As the two diseases are interrelated, how do you think about pursuing TED with 1402 versus batoclimab? Will you consider the market dynamics of having two different molecules?

It’s a great question. We’ll know more once we have TED data in hand. The Graves' population is bigger, and we focused there first for 1402. The interplay between Graves' and TED allows us to market potential benefits of the treatment prior to TED onset. We have thought exhaustively about potential indications for brepo. We have exciting possibilities but want to chart a market-defining course for our current choices.

Our next question comes from the line of Thomas Smith with Leerink Partners.

Can you provide any analogs for the DM launch and what to expect for the cadence longer term?

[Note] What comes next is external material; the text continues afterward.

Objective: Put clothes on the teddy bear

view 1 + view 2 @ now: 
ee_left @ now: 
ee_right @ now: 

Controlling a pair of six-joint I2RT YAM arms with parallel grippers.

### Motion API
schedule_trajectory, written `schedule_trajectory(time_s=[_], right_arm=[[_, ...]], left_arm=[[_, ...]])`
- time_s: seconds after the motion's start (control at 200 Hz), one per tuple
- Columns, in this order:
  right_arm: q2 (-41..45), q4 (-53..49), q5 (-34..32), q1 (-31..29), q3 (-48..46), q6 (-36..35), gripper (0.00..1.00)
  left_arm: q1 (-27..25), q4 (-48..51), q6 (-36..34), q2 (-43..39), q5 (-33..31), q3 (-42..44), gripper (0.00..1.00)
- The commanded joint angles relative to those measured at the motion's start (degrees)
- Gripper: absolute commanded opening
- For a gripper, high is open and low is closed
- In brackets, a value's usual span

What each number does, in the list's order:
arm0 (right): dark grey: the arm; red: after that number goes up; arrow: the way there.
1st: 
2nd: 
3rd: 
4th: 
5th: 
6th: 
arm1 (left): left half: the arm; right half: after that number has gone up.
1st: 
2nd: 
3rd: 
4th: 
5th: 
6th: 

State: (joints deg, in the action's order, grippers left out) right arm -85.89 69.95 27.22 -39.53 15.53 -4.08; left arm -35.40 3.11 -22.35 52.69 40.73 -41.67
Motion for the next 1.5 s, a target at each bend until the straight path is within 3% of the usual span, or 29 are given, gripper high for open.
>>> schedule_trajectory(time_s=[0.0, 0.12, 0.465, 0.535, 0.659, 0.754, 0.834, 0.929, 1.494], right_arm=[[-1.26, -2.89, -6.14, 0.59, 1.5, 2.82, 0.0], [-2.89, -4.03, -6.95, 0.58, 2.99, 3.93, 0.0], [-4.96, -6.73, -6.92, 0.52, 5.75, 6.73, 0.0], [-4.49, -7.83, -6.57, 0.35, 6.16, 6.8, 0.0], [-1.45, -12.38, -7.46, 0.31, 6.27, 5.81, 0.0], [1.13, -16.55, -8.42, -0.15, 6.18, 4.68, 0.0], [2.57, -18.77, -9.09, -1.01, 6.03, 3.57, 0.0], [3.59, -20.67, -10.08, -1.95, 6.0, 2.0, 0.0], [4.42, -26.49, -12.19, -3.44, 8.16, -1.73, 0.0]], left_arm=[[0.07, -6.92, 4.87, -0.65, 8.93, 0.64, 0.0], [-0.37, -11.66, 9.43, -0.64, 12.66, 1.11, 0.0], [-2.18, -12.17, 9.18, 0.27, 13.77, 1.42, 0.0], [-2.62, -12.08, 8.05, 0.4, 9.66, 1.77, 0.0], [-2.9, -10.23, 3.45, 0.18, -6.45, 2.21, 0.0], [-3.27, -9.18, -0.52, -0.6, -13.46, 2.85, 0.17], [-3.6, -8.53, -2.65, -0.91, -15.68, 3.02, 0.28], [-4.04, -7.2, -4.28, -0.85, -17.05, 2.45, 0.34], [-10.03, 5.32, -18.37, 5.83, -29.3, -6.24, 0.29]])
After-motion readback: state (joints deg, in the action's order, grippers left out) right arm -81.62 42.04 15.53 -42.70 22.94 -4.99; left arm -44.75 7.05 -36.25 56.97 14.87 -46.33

DM has high unmet need but also lacks recently launched novel therapies. It's difficult to find perfect analogs. The market opportunity is large, and we will do all we can to ensure success. The long-term trajectory is significant.

Our next question comes from the line of Sam Slutsky with LifeSci Capital.

Regarding Graves', how does the uncontrolled opportunity compare to what FcRns have shown in the MG market?

Both markets have tremendous potential, but the Graves' patient population is large, with significant opportunities for improvement in their lives. We'll discuss this further on December 11.

There are no further questions at this time. I will now turn the call back over to Mr. Matthew Gline for any closing remarks.

Thank you, everyone, for listening this morning. Once again, it was a fantastic quarter for us in terms of results delivered. I'm looking forward to our event on the 11th to talk about the future and address questions that came up on today’s call. I hope to see many of you there. Have a great end to your year! Thanks very much, and have a good day.

This concludes today's conference call. Thank you for your participation, and you may now disconnect. Goodbye.